Holes for deception
Technological deception that harms both smokers and the environment
The Conversation, Filters: a cigarette engineering hoax that harms both smokers and the environment
Translated by Vyacheslav Golovanov, GeekTimes
For links, see the original translation.
The tobacco industry first introduced cigarette filters in the 1960s with the goal of making cigarettes "safer." But now it is already known that they do not provide safety, do not provide health benefits and are one of the main causes of environmental pollution.
At first, it was stated that filters reduce the amount of tar and other toxic substances, and prevent tobacco flakes from entering the lungs. It was soon discovered that this was not the case, and cigarettes were just as dangerous with filters. But it was only years later that this information reached the public, and even today most smokers believe that cigarettes with a filter are safer – perhaps because their taste is not so sharp.
Most cigarettes in Australia are supplemented with holes in the filters, ostensibly so that more air enters with each puff, which facilitates the effect of smoking on the throat. They were deceptively called "light" and "soft", until the Australian Competition and Consumer Commission (ACCC) banned it, because such a name hinted at a less harmful, tar-containing cigarette.
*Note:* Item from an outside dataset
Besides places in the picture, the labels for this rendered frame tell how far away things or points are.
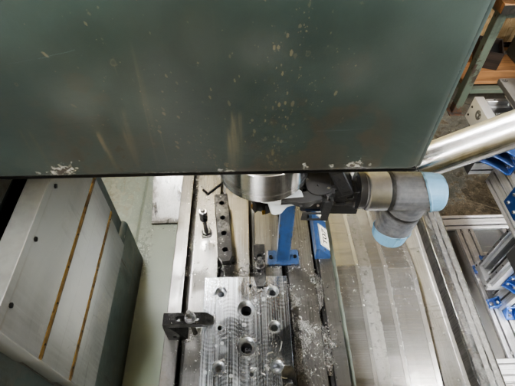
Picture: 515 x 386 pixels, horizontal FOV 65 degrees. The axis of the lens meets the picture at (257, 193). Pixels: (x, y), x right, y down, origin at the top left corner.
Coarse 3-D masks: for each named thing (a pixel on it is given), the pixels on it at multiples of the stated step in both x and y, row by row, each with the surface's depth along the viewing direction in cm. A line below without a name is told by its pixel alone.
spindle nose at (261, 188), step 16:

The ACCC forced tobacco companies to change the name of cigarettes, but not their contents or structure. Now 90% of cigarettes in Australia have ventilated filters. They are easy to determine by unfolding a paper filter and looking at the lumen.
How do filters work?
Larger modern filters with holes let in more air with each puff, and "easier" to do with the throat. Smokers compensate for this effect by trying to get the same dose of nicotine by inhaling deeper and taking more puffs.
This reduces smokers' contact with a small amount of carcinogens, but increases their contact with a large number of harmful smoke components in the gaseous phase, as it passes through filters and into peripheral airways.
This has led to a surge in the number of adenocarcinomas over the past 30 years, as more smoke enters the peripheral areas of the lungs, where this glandular cancer usually appears.
The study of evidence that filters lead to the appearance of cancer revealed that ventilation filters affected the increase in the number of lethal adenocarcinomas, as a result of which a recommendation was made to ban ventilated filters. In addition, the filter fibers break off and penetrate into the lungs, which can also lead to cancer.
Why is this type of cancer important?
A 2012 Japanese study found that patients with adenocarcinoma had slightly more cancer deaths than patients with squamous cell carcinoma. It turns out that the first one is more deadly.
All over the world, women choose to smoke what they consider to be more "light" cigarettes (with a filter). In Australia, more women die from lung cancer than from breast cancer. And although breast cancer is more common, in his case the percentage of survivors is much higher than in the case of lung cancer.
A 2014 report in the surgical journal Surgeon General on tobacco smoking confirmed that a change in the structure of cigarettes has led to an increase in the number of adenocarcinomas since the 1960s, as the design of cigarettes changed in the 1950s.
Australian and international researchers have been urging to ban filters since the early 2000s, as well as introduce rules to regulate the content of cigarettes and their structure.
What about the environment?
Cigarette filters become bullheads. In Australia, bulls are constantly becoming the most frequent type of pollution in national clean-up days. Almost seven billion steers become garbage in Australia every year. Filters harm the environment because they contain plastic and are not decomposed by microorganisms.
Our urban environment, marine life, oceans, rivers, beaches – all this would immensely benefit if cigarettes with a filter stopped selling.
In 2011, the medical journal BMJ Tobacco Control reported that the presence of heavy metals in gobies harms the marine environment. The researchers found that just one goby killed half of the fish exposed to the chemicals it contained in the laboratory.
Why doesn't anyone regulate it?
The Union Government [the official name of the state of Australia is the Australian Union (Commonwealth of Australia) / approx. perev.] in 2009, took measures to change the production of cigarettes to reduce the risk of fires. Some states have banned fruit-flavored cigarettes because they were designed to attract children.
Local governments and the federal government have the opportunity to force tobacco companies to sell less attractive, less lethal, less addictive cigarettes.
Since 2014, the Union has failed to respond to two comprehensive reports on the effective regulation of cigarettes. Cigarettes with a filter should be withdrawn from sale, and the tobacco industry should be forced to pay local administrations for cleaning water and soil from toxic waste.
We should not deceive citizens with "safe" cigarettes. They don't exist. But without filters, the number of fatal cancers can be reduced, more smokers will decide to quit this habit because of a sharper taste, and fewer young people will start smoking.